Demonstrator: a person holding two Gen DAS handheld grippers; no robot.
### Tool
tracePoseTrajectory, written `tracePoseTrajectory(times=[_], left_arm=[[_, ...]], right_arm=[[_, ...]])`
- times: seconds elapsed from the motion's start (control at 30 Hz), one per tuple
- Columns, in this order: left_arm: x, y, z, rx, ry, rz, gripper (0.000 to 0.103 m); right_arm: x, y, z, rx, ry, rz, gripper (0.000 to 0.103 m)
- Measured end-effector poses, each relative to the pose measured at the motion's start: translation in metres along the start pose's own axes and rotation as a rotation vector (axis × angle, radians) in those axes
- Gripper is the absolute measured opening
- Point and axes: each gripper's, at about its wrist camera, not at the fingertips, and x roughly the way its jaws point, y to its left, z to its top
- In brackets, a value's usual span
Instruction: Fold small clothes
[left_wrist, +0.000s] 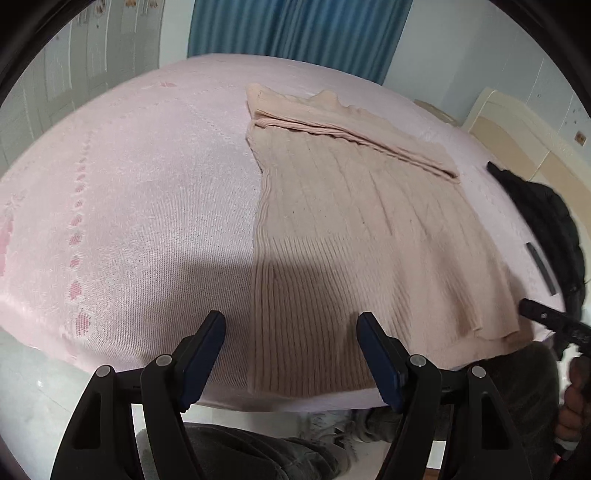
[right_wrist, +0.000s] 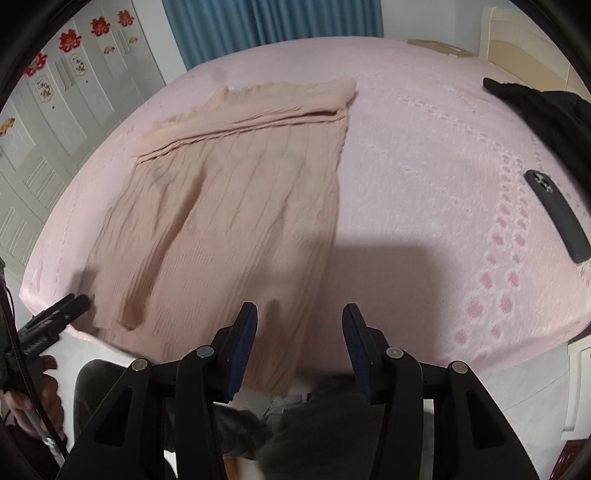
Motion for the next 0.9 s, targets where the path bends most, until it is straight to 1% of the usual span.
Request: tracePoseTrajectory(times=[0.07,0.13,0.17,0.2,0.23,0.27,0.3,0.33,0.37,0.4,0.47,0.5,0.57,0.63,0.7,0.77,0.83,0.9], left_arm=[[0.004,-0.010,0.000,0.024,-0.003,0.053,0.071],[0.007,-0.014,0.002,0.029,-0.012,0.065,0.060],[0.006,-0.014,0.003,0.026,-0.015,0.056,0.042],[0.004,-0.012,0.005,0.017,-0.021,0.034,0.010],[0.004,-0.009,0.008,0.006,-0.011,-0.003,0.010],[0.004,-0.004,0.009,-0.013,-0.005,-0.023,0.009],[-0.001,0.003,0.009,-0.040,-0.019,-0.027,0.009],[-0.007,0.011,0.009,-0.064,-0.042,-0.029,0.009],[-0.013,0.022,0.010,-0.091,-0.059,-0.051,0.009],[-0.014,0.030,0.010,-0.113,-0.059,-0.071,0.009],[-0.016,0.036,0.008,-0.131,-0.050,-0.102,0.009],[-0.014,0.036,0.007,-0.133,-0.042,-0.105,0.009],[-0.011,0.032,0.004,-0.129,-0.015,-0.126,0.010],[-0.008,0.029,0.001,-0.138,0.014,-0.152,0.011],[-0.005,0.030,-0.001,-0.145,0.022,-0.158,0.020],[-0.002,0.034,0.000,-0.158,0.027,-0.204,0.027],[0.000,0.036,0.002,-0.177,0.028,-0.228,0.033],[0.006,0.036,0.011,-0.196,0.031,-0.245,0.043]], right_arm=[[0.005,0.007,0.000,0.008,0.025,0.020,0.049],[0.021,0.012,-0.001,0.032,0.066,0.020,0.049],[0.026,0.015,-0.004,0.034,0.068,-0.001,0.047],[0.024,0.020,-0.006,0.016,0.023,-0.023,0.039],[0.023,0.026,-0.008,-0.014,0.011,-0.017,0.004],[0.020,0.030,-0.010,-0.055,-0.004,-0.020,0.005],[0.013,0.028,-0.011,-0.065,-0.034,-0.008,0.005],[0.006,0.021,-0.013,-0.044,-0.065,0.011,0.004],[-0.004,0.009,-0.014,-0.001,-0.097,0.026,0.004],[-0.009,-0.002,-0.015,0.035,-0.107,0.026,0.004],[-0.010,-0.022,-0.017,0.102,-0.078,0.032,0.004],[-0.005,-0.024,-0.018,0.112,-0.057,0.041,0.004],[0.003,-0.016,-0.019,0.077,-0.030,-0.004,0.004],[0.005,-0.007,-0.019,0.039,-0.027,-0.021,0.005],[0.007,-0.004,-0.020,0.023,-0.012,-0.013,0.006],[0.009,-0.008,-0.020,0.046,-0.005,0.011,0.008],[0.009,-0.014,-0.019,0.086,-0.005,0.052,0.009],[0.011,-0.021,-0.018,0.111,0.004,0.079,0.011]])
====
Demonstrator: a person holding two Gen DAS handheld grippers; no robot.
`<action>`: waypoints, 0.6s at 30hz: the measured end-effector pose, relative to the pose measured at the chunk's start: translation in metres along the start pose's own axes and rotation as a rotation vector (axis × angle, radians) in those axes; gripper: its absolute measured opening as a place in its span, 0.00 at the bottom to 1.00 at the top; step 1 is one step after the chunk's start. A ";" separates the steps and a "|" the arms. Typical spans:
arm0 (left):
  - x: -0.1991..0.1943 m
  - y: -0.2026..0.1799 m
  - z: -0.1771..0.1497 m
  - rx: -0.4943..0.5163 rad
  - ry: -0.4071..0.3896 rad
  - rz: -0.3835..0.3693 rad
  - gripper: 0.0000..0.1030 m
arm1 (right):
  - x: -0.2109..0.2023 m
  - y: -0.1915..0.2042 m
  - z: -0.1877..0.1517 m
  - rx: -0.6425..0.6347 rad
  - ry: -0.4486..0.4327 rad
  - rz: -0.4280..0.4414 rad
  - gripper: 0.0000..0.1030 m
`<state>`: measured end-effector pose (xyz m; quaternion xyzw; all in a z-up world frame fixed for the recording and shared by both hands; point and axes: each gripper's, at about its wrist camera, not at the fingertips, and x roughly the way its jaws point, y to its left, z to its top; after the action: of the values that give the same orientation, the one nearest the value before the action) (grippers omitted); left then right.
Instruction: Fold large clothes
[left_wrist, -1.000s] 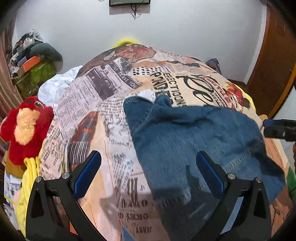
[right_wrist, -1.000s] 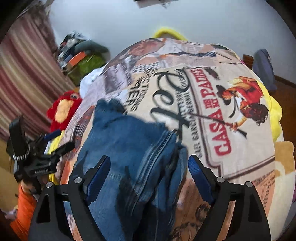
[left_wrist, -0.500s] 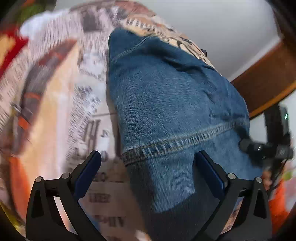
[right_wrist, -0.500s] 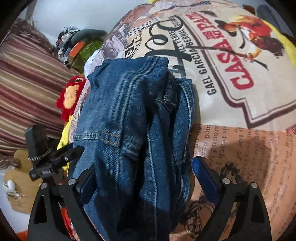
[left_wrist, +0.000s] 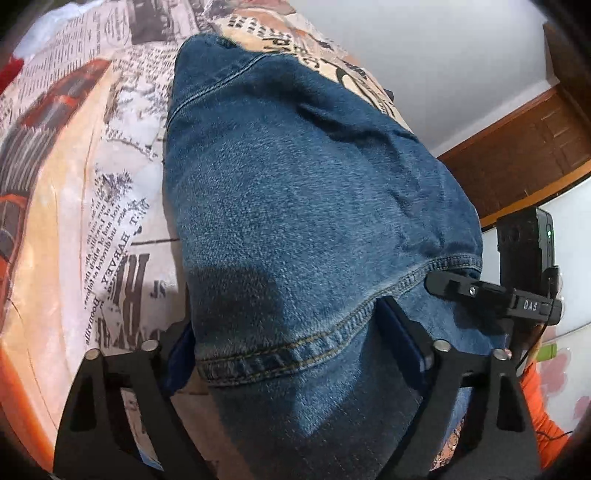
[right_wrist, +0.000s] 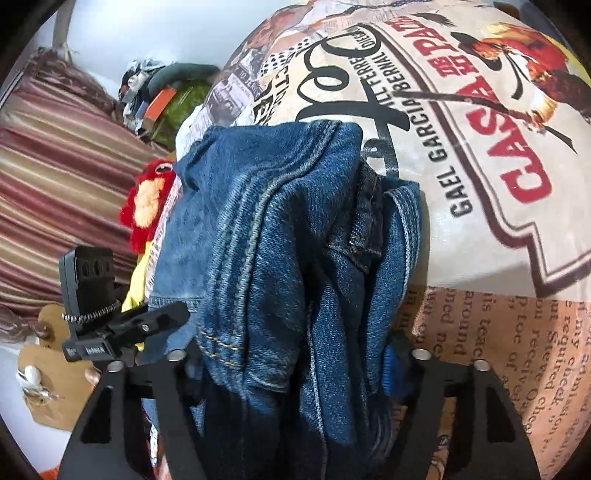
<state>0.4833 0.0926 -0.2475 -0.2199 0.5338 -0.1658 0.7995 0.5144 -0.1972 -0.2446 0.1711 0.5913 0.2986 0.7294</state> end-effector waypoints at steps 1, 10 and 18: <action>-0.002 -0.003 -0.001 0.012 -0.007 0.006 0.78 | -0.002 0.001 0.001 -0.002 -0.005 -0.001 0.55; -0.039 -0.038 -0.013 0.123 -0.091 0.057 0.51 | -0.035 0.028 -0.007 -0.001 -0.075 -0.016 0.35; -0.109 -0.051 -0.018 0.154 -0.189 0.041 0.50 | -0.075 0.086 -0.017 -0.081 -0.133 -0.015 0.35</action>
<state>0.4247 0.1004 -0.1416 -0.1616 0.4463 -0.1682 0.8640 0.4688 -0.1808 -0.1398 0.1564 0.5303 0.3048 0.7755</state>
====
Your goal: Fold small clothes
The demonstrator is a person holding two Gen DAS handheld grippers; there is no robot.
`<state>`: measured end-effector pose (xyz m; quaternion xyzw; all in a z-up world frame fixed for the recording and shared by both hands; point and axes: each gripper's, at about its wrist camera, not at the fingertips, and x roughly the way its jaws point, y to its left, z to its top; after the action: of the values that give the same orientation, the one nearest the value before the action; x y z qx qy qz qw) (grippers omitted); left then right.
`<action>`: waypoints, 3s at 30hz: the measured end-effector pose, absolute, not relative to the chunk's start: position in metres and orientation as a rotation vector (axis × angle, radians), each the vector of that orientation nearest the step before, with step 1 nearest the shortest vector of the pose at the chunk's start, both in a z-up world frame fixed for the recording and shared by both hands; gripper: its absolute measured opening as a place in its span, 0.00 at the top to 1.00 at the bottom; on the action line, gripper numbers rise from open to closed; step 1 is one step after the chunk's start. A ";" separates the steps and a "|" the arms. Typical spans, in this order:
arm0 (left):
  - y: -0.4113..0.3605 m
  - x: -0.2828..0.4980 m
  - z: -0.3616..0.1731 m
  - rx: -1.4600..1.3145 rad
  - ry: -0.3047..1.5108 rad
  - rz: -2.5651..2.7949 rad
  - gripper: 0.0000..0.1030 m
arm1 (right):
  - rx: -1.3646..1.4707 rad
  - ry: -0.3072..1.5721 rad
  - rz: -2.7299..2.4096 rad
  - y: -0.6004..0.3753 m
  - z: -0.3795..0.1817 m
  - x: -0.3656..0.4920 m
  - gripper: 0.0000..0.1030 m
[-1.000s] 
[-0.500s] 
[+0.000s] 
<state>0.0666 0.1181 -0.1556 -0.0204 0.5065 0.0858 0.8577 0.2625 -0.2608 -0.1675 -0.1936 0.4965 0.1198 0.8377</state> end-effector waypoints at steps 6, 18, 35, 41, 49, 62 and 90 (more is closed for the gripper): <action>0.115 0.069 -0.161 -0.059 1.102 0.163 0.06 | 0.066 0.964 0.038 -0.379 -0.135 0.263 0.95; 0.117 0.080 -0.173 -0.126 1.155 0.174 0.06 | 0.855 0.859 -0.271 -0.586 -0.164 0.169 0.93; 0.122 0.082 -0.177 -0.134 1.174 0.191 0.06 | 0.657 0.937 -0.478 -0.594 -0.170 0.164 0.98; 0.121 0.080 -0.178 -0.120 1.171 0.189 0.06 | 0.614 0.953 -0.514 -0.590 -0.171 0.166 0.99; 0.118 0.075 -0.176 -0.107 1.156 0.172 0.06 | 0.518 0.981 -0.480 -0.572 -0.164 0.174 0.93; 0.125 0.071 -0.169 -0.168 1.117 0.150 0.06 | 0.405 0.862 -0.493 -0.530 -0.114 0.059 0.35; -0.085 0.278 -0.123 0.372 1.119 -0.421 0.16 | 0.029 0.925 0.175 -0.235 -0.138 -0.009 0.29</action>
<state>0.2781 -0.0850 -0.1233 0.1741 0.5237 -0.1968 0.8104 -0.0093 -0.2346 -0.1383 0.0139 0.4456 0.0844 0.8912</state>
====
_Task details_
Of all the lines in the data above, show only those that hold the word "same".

_Your solution_
`<state>`: measured end-effector pose (xyz m; quaternion xyzw; all in a z-up world frame fixed for the recording and shared by both hands; point and axes: each gripper's, at about its wrist camera, not at the fingertips, and x roughly the way its jaws point, y to its left, z to its top; after the action: of the values that give the same orientation, the one nearest the value before the action) (grippers omitted); left then right.
`<state>`: measured end-effector pose (xyz m; quaternion xyzw; all in a z-up world frame fixed for the recording and shared by both hands; point and axes: each gripper's, at about its wrist camera, not at the fingertips, and x roughly the way its jaws point, y to its left, z to its top; after the action: of the values that give the same orientation, the one nearest the value before the action; x y z qx qy qz qw) (grippers omitted); left then right.

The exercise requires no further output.